Concerning Europe’s need to reform and fight wokeism from within, you spoke in your speech at CPAC of your hope for a first-time victory for the conservative, anti-woke camp in the next elections to the European Parliament in 2024. There was already talk of a possible victory before the previous 2019 elections. What has changed that gives you more reasons for hope this time?
We have been witnessing an uninterrupted rise of all patriotic forces on the entire European continent. In June 2022, we ourselves succeeded in putting the supporters of woke ideology in the minority, preventing Emmanuel Macron from obtaining a majority in the French National Assembly, and we have the ambition to do the same in the European Parliament in 2024.
We have allies for this, with two powerful groups in the European Parliament, the European Conservatives and Reformists as well as Identity & Democracy.
These two groups are leading the fight for the defense of European identity and sovereignty within the European Parliament, and my ambition remains to bring these two groups together so that tomorrow there will be a single, strong, powerful coalition that can, within the European Parliament itself, make the voice of the peoples heard and accompany the current and future patriotic governments in EU member states, starting with the one formed by Ms. Meloni and Mr. Salvini in Italy, and I hope from 2027 the one led by the National Rally in France.
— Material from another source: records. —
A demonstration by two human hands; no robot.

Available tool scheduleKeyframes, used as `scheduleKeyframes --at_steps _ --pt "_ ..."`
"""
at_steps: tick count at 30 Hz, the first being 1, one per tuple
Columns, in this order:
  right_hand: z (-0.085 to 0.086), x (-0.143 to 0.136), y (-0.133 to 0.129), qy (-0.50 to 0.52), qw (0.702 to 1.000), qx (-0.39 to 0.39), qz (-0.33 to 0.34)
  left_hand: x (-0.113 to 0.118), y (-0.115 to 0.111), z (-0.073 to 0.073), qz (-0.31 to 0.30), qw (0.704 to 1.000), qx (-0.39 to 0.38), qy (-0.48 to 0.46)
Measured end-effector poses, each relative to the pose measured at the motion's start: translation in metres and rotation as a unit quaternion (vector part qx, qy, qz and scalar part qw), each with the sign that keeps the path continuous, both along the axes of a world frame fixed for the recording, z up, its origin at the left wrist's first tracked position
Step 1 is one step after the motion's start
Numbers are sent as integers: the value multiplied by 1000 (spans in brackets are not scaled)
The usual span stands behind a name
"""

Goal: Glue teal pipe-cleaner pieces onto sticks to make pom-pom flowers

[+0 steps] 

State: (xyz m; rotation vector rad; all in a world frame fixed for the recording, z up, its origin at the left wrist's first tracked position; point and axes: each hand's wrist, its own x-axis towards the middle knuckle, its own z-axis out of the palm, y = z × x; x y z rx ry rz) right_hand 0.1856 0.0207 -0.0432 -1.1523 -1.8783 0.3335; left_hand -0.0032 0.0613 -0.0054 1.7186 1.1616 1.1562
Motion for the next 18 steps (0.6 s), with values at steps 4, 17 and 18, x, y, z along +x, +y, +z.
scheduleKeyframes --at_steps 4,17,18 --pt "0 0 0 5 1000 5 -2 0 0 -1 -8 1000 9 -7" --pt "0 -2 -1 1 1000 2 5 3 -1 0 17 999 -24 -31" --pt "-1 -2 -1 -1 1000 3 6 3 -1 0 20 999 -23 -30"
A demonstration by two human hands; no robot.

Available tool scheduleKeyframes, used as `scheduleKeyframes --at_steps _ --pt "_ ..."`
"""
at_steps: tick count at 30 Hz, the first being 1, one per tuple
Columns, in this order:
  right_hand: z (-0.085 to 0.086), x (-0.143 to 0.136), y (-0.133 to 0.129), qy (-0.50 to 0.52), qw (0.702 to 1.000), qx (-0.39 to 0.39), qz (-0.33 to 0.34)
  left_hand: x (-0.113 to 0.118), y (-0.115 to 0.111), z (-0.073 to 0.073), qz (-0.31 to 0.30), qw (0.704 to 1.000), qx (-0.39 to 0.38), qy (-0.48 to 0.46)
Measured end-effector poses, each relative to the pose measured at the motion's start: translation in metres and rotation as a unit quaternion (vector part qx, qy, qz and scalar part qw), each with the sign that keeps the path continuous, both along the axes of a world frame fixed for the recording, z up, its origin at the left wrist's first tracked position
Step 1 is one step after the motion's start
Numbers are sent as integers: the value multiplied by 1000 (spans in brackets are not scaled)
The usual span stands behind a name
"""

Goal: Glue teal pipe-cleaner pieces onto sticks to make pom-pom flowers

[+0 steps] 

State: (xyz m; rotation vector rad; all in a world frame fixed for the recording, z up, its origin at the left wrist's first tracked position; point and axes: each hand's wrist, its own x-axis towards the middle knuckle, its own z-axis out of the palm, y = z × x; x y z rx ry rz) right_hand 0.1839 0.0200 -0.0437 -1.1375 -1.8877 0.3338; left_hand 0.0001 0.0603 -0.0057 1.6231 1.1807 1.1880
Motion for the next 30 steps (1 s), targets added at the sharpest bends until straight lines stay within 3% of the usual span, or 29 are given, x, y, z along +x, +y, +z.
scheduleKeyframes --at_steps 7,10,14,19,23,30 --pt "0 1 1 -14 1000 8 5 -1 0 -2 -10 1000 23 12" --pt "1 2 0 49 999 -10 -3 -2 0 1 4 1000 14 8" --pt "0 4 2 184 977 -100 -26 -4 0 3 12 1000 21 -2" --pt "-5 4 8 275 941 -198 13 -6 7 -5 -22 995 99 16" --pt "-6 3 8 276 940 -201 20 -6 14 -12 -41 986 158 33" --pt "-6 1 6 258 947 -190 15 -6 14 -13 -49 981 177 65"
Indeed, we can see an alliance of the right forming internationally, at least at the European level, and even in the wider West at CPAC. Is a union of the right in France itself also possible, for example, following the Italian model?
France has a very particular voting system. It is perhaps an exception in Europe since it does not have proportional representation at all in its parliament. In other countries, if you want to govern, you have to pool forces and discuss coalitions.
This is not the case in France where the supreme election is the encounter of a man or a woman with the French people.
During the last presidential election, I regret that Éric Zemmour presented his candidacy at the risk of weakening the national camp’s candidate who was by definition the best placed because it meant taking the risk of having far-left Jean-Luc Mélenchon qualify for the second round.
If the attempts to unite the right end in a second round between Jean-Luc Mélenchon and Emmanuel Macron, then those who promote it should, I believe, question themselves.
In any case, I believe in pooling electorates, and I want the National Rally to be this platform, gathering around it all the lovers of France, wherever they come from and whatever their past choices were.